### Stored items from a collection
*** Block opens ***

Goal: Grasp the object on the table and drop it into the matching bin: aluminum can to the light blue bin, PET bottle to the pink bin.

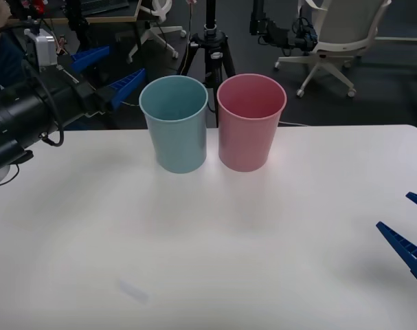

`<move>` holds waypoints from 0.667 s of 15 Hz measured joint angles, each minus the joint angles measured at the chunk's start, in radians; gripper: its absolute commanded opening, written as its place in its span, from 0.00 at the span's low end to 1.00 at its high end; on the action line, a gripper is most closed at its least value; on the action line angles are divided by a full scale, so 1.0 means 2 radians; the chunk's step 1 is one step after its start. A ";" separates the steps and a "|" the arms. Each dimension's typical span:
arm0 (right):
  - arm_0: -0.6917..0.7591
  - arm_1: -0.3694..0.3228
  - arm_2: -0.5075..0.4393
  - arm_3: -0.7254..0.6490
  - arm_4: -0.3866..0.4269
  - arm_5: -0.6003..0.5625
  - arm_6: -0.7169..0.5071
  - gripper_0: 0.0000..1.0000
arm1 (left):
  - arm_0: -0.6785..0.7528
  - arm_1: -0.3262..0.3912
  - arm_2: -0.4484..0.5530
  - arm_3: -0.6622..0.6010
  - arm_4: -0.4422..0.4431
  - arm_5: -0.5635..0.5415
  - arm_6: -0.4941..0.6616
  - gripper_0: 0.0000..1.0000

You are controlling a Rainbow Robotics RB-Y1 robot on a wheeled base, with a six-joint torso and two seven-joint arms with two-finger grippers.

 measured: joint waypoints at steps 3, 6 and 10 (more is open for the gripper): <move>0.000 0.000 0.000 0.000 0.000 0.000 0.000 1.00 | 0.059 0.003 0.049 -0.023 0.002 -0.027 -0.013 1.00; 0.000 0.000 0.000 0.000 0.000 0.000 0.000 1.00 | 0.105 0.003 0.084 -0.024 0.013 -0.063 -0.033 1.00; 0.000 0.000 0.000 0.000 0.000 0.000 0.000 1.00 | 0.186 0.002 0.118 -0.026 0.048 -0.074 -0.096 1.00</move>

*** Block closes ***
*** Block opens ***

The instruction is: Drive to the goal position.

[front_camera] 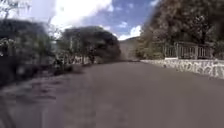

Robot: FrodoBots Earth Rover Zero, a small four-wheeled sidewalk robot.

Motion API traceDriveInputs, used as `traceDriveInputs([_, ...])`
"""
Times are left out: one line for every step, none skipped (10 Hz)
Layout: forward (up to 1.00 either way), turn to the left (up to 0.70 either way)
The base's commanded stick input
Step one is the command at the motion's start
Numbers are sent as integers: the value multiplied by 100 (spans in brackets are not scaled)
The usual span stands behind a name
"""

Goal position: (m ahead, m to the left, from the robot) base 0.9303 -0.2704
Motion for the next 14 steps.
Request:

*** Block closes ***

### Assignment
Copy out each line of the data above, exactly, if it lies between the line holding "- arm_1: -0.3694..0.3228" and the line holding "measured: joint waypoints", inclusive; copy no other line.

### Problem solution
  - arm_1: -0.3694..0.3228
  - arm_2: -0.5075..0.4393
  - arm_3: -0.7254..0.6490
  - arm_4: -0.3866..0.4269
  - arm_5: -0.6003..0.5625
  - arm_6: -0.7169..0.5071
  - gripper_0: 0.0000..1.0000
arm1 (left):
  - arm_0: -0.6785..0.7528
  - arm_1: -0.3262..0.3912
  - arm_2: -0.4484..0.5530
  - arm_3: -0.6622..0.6010
  - arm_4: -0.4422..0.4431
  - arm_5: -0.5635..0.5415
  - arm_6: -0.4941..0.6616
  - gripper_0: 0.0000..1.0000

You are controlling a Rainbow Robotics RB-Y1 robot on a wheeled base, with a six-joint torso and two seven-joint arms with two-finger grippers.

 measured: joint waypoints at steps 3, 6 and 10 (more is open for the gripper): <move>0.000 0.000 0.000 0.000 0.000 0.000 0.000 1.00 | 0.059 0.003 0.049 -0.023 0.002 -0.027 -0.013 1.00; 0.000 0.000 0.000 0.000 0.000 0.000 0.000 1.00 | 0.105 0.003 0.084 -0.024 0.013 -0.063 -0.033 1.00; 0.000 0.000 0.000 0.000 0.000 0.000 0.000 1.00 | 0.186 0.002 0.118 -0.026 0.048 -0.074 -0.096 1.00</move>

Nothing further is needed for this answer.